[Collected data entries]
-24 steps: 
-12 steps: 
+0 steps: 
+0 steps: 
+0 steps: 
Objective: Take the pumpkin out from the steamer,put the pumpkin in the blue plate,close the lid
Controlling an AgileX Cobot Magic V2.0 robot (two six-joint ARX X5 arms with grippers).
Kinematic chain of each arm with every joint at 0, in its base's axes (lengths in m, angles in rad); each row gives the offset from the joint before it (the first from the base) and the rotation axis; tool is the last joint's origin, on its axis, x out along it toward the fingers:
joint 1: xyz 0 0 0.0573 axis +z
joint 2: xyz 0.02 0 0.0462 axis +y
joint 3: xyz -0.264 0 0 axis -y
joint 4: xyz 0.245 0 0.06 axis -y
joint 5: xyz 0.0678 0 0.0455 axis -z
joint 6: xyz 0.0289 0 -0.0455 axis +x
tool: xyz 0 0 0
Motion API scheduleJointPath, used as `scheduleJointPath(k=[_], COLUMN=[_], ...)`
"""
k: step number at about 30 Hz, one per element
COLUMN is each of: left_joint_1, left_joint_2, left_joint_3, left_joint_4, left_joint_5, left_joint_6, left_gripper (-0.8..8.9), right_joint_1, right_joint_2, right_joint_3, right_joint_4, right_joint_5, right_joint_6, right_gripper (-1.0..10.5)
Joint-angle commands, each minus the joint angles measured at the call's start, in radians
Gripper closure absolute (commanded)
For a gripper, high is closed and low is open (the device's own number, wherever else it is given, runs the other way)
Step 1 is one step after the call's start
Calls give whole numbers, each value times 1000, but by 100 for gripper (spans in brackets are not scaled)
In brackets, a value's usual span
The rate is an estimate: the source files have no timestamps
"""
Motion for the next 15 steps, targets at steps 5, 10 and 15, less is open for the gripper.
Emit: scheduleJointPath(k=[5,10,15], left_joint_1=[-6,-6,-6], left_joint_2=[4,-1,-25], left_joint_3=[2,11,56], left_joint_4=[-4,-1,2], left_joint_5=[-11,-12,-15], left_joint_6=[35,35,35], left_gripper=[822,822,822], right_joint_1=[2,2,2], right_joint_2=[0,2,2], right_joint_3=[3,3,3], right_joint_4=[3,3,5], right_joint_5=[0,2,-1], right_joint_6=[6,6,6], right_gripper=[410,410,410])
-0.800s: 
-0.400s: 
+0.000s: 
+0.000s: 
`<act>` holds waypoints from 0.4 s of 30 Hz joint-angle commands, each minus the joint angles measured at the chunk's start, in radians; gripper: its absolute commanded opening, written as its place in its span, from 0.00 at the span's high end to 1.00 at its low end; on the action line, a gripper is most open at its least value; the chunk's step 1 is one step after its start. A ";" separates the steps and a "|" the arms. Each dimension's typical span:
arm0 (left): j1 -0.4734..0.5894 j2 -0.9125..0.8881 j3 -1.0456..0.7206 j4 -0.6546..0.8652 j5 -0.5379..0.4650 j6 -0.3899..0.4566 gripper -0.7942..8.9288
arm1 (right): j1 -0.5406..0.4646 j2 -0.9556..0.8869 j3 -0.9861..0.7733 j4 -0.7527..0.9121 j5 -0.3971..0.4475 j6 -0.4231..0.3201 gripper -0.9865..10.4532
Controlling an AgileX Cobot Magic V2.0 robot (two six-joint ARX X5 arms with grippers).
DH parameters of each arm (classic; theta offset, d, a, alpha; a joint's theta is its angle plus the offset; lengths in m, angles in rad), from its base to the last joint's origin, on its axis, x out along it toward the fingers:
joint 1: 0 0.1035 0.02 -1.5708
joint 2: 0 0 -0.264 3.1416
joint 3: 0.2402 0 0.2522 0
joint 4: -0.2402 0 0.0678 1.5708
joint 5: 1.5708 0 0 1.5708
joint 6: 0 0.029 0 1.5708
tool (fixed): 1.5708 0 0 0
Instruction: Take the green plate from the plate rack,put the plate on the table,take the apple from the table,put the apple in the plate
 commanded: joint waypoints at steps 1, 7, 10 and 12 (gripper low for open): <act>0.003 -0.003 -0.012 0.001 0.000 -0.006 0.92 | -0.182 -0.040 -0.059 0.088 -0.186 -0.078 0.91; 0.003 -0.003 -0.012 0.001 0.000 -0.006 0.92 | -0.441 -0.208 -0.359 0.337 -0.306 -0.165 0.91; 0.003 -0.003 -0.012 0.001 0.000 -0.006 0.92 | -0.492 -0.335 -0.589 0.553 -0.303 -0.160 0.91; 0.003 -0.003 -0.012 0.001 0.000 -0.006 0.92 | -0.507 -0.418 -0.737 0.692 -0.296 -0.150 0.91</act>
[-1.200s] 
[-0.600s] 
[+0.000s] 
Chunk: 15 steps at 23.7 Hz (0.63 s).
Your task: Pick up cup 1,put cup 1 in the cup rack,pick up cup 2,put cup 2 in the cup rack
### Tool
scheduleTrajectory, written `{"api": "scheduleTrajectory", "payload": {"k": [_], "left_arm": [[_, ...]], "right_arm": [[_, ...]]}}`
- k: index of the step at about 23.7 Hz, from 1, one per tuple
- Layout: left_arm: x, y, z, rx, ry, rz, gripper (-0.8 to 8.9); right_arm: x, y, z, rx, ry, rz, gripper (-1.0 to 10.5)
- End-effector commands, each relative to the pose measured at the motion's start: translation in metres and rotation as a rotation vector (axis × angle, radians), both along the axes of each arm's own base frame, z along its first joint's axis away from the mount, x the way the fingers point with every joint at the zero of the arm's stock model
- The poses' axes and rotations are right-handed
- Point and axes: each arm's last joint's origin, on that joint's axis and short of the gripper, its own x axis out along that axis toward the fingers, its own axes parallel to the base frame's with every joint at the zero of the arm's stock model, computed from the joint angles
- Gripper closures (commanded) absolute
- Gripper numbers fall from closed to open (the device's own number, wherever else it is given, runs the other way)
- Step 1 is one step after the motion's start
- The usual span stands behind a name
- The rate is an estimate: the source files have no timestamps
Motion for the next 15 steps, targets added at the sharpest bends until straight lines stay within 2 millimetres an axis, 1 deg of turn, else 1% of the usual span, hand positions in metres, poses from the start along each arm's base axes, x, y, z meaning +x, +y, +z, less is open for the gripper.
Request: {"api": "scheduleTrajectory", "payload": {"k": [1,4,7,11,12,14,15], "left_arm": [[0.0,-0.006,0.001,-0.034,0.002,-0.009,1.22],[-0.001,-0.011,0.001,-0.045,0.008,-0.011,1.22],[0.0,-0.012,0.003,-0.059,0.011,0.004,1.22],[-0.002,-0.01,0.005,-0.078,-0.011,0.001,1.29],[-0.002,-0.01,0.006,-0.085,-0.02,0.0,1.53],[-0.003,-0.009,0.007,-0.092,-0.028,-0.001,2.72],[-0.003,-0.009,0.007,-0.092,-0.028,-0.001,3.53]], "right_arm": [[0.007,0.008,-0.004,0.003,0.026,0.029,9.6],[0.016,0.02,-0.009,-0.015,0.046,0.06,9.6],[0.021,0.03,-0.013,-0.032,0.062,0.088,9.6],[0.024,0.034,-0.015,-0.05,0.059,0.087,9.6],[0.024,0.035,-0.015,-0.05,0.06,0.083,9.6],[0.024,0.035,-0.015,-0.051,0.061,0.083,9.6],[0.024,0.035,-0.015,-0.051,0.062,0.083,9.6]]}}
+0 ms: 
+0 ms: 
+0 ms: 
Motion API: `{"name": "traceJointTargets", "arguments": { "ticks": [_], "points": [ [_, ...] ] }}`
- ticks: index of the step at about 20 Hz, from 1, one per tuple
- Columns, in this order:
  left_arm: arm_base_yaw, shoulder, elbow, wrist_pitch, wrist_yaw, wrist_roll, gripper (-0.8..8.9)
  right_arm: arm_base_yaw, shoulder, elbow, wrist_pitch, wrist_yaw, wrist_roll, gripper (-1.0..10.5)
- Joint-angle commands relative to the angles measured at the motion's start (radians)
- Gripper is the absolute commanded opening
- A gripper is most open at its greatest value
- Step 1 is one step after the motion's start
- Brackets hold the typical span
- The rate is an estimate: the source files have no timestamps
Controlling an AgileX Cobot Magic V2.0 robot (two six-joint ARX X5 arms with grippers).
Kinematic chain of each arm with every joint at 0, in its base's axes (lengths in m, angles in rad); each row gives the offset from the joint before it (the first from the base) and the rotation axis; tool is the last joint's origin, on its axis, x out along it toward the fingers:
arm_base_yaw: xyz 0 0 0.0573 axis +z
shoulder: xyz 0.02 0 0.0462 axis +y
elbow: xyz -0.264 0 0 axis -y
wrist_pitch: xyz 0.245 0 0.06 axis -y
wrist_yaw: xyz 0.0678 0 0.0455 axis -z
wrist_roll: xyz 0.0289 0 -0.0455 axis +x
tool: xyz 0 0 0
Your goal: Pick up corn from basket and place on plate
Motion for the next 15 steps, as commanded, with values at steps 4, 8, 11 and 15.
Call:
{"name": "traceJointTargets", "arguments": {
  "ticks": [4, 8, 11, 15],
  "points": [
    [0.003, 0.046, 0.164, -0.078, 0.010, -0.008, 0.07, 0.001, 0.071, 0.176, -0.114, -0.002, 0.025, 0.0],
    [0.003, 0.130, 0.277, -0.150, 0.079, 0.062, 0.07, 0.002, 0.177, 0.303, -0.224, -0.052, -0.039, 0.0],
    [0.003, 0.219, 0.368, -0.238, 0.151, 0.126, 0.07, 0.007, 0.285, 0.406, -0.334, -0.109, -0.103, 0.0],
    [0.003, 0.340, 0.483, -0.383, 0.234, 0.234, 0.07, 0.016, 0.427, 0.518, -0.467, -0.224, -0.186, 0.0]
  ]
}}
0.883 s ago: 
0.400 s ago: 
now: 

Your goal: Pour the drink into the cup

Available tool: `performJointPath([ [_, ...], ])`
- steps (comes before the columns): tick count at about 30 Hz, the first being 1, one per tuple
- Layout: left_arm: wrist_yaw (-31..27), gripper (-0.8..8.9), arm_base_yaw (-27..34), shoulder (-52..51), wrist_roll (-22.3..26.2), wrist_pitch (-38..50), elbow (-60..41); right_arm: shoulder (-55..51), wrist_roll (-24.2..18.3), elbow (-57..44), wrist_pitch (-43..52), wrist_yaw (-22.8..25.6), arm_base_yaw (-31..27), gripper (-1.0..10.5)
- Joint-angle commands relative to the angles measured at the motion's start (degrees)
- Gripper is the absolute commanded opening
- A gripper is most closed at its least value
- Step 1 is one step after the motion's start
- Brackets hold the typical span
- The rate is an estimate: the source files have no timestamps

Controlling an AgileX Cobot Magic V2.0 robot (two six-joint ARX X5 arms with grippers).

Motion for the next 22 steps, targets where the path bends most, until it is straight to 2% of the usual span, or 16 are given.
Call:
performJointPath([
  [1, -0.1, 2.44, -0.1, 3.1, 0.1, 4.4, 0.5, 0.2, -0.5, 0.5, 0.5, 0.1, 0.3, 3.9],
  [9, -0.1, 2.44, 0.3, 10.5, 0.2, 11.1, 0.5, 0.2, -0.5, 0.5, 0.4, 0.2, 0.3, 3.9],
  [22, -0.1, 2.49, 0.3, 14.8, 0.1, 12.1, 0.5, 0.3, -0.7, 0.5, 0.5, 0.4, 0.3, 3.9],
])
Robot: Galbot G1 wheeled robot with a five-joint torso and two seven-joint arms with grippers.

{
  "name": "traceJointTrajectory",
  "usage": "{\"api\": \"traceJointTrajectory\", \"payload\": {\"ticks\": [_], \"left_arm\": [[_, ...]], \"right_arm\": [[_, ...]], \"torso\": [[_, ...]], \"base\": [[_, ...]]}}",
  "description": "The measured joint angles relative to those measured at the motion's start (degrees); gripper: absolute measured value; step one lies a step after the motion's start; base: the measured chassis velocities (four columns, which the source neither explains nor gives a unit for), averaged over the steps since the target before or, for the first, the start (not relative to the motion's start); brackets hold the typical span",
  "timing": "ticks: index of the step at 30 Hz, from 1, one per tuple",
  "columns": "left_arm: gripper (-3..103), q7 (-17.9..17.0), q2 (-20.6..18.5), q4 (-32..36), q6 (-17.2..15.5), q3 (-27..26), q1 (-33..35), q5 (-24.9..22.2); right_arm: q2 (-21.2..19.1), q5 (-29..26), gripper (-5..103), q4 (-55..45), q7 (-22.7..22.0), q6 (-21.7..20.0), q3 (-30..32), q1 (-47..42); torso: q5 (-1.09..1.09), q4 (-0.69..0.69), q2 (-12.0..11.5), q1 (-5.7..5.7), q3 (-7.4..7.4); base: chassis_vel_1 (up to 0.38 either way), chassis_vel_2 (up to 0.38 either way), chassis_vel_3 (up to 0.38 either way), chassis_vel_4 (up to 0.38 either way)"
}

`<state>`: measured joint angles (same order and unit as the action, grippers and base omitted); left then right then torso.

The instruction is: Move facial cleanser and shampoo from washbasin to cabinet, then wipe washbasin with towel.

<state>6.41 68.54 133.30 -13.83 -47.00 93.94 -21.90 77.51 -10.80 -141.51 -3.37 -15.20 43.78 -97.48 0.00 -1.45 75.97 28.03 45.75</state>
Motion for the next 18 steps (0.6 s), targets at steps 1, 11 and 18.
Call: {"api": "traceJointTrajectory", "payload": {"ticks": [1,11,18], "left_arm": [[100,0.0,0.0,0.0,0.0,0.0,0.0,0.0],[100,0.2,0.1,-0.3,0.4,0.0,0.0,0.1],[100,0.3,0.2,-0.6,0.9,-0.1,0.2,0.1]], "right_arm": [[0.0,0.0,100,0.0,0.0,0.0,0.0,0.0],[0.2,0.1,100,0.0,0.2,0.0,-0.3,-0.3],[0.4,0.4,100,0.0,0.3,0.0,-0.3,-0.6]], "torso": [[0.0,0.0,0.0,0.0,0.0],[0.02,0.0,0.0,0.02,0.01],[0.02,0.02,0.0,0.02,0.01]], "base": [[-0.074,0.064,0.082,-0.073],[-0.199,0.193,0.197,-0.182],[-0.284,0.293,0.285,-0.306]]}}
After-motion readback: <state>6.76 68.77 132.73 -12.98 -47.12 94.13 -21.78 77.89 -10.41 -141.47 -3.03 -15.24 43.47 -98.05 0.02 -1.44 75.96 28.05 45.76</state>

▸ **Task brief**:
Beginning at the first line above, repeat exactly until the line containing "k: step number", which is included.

▸ **Solved exercise**:
-24 steps: 
-12 steps: 
+0 steps: 
+0 steps: 
+0 steps: 
Objective: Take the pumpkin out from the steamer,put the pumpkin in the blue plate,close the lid
Controlling an AgileX Cobot Magic V2.0 robot (two six-joint ARX X5 arms with grippers).
Kinematic chain of each arm with every joint at 0, in its base's axes (lengths in m, angles in rad); each row gives the offset from the joint before it (the first from the base) and the rotation axis; tool is the last joint's origin, on its axis, x out along it toward the fingers:
joint 1: xyz 0 0 0.0573 axis +z
joint 2: xyz 0.02 0 0.0462 axis +y
joint 3: xyz -0.264 0 0 axis -y
joint 4: xyz 0.245 0 0.06 axis -y
joint 5: xyz 0.0678 0 0.0455 axis -z
joint 6: xyz 0.0289 0 -0.0455 axis +x
tool: xyz 0 0 0
Motion API scheduleJointPath, used as `scheduleJointPath(k=[_], COLUMN=[_], ...)`
"""
k: step number at about 30 Hz, one per element

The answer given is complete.